Getting aggressive: Overbond uses AI to assess dealer axes

The fixed-income analytics specialist has developed a new tool to help buy-side firms decide if they’re getting a good price from their dealers.

As Vuk Magdelinic explains it, in fixed income, buy-side traders want quicker responses on less liquid bonds and better tools for trading blocks. If this is the case—and the research backs that up—he says traders need more information on dealers’ price aggression to make better decisions. 

This has led Magdelinic’s company, Overbondof which he is CEOto develop what it calls AI-adjusted price aggression levels. The tool uses gradient-boosting algorithms and open-source machine-learning libraries to provide three tiers of price aggression for buy-side users: conservative, normal, and aggressive. 

By looking at the aggression level and seeing the real price a trader gets back from a dealer after initiating a request-for-quote (RFQ), traders can then make a judgment call on whether they received a good price or whether a dealer put their foot forward. 

“Aggressiveness is not the same for each buy-side desk,” Magdelinic says. “They’ll be uniquely different based on what they trade, how they trade, what their rebalancing strategy is, and what their portfolio and flow looks like.”

To build these customized tiers, the vendor typically collects 2.5 years of a customer’s trading data to train the model, says Overbond’s product director, Vidal Mehra. This information is used to assess how a trading desk executes on certain kinds of trades, adjusting for things like risk, size, type of bond, or market conditions. 

When there is a high level of volatility in the market, the model will alert the trader that it has a lower degree of confidence in the price output. “It will tell the trader that this isn’t what we call a tier-one price; it’s actually a tier-two or tier-three price and you should tread with caution,” Mehra says.

Whether a dealer offers a good or a bad price is, of course, subjective, but what the buy-side customer wants is consistency. They want to know that the price on the screen is what they are going to get
Vidal Mehra, Overbond

For traders initiating a request for quote (RFQ), their main concerns are primarily information leakage and the price moving against them. On top of that, they’re worried that they’re not getting the best bid or ask from dealers, he says. “We came up with the aggression levels as a way of showing buy-side traders what they can expect back from market-makers based on different factors.”

What has also helped Overbond is a recent partnership with Neptune Networks. Through the pairing, Overbond uses axe data provided by Neptune to enhance its size-adjusted pricing. This information will be included in its analytics tools and trade automation suite, sitting alongside the AI-adjusted price aggression levels.

Vinod Jain, a strategic advisor at research firm Datos Insights, says the buy side wants greater transparency within the fixed-income market. For example, a buy-side firm can interact with five dealers on a trade, but they then have to take in all this information to decide whether they’re getting the best price.

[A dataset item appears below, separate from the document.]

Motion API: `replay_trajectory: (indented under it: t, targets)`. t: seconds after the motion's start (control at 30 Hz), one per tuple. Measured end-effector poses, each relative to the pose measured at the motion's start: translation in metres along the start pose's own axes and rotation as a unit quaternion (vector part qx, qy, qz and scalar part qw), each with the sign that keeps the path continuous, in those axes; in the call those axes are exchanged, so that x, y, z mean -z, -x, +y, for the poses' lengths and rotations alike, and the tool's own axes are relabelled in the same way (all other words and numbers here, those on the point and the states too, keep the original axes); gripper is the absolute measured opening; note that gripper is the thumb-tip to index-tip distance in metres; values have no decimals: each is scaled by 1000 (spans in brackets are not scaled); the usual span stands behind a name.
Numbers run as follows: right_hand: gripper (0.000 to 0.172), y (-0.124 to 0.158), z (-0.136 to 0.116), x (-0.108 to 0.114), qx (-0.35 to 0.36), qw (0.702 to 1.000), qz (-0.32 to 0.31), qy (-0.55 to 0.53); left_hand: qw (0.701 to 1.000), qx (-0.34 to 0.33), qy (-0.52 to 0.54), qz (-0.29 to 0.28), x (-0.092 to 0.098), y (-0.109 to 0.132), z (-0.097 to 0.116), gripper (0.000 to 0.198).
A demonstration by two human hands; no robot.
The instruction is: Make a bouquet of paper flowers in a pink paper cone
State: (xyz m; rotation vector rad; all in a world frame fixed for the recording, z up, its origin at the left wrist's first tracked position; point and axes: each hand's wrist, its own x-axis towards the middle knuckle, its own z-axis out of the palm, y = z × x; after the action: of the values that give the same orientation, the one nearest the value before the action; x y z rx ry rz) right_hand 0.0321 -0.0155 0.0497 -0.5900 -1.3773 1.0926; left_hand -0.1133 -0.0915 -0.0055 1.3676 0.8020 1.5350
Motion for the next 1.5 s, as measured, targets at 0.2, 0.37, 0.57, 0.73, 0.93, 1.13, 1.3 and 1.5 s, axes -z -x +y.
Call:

Tools that can boil down that information and present it back in an easy-to-visualize format are of great value to a trader.

“Overbond will now use axe data provided by Neptune unique to each client. On the equities side, you have a system on the prime broker, to a large extent, and they will provide that axe data to their clients. In fixed income, axe data is generally provided to buy-side firms in order to indicate at which prices the dealers are willing to buy or sell. Axe data being provided in this case by Neptune … could make this more interesting for a buy-side firm to execute the trade,” Jain says.

The AI-adjusted price aggression levels offering took more than a year to develop. It currently has two live production instances, Magdelinic says. 

The pricing is bracketed based on the number of bonds covered: 5,000 Cusips or Isins is the lowest, then 10,000, then 15,000, and so on. The euro and US dollar are available out of the box, but Overbond can add any extra G-10 currency and tune the model for extra, Magdelinic says. Overbond is also looking to expand into other more niche areas of fixed income, such as USD munis. 

Overbond also has a variety of different ways to deliver this information, including a direct API feed into the user’s order management system; a visualization widget within the OMS; an FDC3-enabled desktop component, done in conjunction with interoperability provider Interop.io; and a FIX API. “Wherever your native tech at the desk is, we’ll drive the integration as efficiently as possible,” Magdelinic says.

While it depends on the size and complexity of a desk’s trading strategy, Mehra says Overbond can ingest a firm’s historical data to build the model in about a week’s time. For new users that aren’t already connected to Overbond, it can take a few weeks more to build out a direct API or other data delivery option. 

“Whether a dealer offers a good or a bad price is, of course, subjective, but what the buy-side customer wants is consistency,” Mehra says. “They want to know that the price on the screen is what they are going to get. That is where—we believe—this could be of great value to them.”